L’échec est d’autant plus cuisant qu’il émane de la France, pays qui, dans les années 1970 et 1980, faisait l’admiration du monde entier pour ses réussites nucléaires. Aujourd’hui, seulement deux réacteurs EPR fonctionnent, ceux de Taishan en Chine.

On se souvient que l’abandon du surgénérateur de Creys-Malville fut une faute sur le plan de la connaissance scientifique et technologique. Le projet Astrid, prototype de réacteurs dits « de quatrième génération », avait repris l’expérimentation. Avec cette technologie on multiplie par 500 les réserves uranifères et on divise par 10 les déchets à longue durée de vie, avec un recyclage complet des matières. On voit l’avantage d’un réacteur cent fois plus efficace que ceux actuellement en service. Mais le Commissariat à l’Energie Atomique (« et aux énergies alternatives », comme on dit depuis 2010) a renoncé discrètement au prototype qui devait être construit dans le Gard. L’avenir de la filière nucléaire s’assombrit. Et que de temps et d’argent perdus !
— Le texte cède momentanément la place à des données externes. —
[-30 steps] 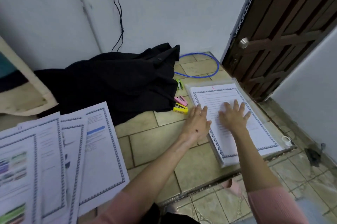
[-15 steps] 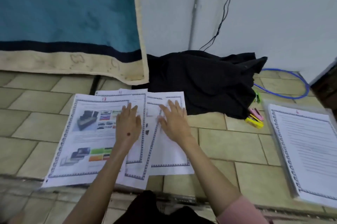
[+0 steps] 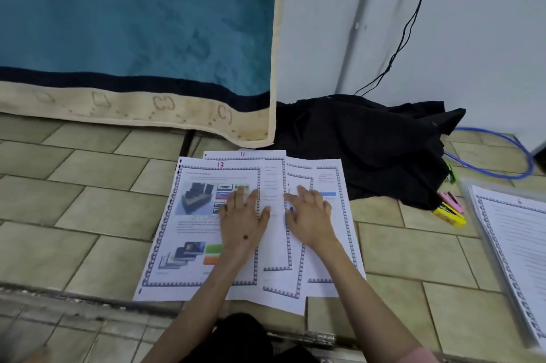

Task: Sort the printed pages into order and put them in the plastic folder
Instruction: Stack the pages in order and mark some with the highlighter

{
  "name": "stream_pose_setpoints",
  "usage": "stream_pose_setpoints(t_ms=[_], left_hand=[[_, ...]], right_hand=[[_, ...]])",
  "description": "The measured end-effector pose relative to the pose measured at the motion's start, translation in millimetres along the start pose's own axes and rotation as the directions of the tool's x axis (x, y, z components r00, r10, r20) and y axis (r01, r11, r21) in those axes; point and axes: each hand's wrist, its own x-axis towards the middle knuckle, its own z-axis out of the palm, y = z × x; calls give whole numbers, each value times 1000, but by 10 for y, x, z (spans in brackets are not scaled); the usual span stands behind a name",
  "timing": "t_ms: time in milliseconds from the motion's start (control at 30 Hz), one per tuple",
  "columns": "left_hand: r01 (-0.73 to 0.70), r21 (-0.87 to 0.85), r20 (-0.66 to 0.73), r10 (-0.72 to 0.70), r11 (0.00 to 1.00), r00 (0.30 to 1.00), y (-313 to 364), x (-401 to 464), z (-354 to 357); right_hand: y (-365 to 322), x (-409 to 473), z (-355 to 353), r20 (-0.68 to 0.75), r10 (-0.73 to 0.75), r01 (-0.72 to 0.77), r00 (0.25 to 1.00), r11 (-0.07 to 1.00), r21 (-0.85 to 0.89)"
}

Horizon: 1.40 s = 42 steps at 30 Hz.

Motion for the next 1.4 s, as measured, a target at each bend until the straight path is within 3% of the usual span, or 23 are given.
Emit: stream_pose_setpoints(t_ms=[100,167,300,333,500,633,733,867,1033,1200,1400], left_hand=[[6,-46,-70,-9,999,997,-45,-5,-4],[11,-60,-104,-17,998,994,-54,-16,24],[16,-106,-64,-23,994,998,-58,-20,30],[18,-115,-66,-26,993,997,-60,-18,38],[13,-288,-105,-45,957,993,-105,5,84],[-15,-519,-147,-71,854,987,-174,-8,31],[-54,-620,-206,-95,783,974,-153,-71,-68],[-12,-748,-170,-175,663,970,-134,-111,-206],[19,-712,-207,-236,702,949,-188,-76,-382],[50,-594,-179,-193,803,965,-342,33,-381],[53,-291,-130,-95,955,987,-405,172,-234]], right_hand=[[-220,86,24,-72,121,-101,990,967,235],[-348,154,40,-32,203,-168,979,880,444],[-470,250,17,83,338,-309,937,697,647],[-493,271,13,119,361,-346,925,670,657],[-659,344,-36,57,435,-412,899,794,448],[-695,398,-60,109,483,-469,869,730,497],[-588,413,-88,66,420,-351,905,649,676],[-416,323,-124,-87,345,-189,934,689,700],[-23,184,-307,-152,415,-233,897,736,636],[666,-43,-605,-188,544,-412,818,782,467],[900,-181,-666,-54,575,-497,817,747,441]])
Pour conclure donnons la parole à Yves Bréchet, haut-commissaire (ER) à l’énergie atomique de 2012 à 2018 : « La capacité de l’État à mener une vision à long terme se délite, alors qu’en même temps il bavarde de plus en plus » et celui-ci d’ajouter que la génération qui a construit le parc nucléaire français a aussi élaboré le TGV ou la filière aéronautique. « Elle savait qu’il fallait reconstruire le pays et assurer sa souveraineté à la suite des chocs pétroliers, là où nos élites actuelles n’ont plus qu’à construire leur carrière. »

 

  1. Normalienne, agrégée de sciences physiques, elle sera la représentante personnelle de Mitterrand chargée de préparer les sommets internationaux comme le G7 puis nommée à la direction de la Cogema devenue Areva par ses soins.

 

Illustration : Creys-Malville emploie 400 personnes à son démantèlement. C’est assurément un sujet de fierté pour ceux qui décident de fossoyer le nucléaire français.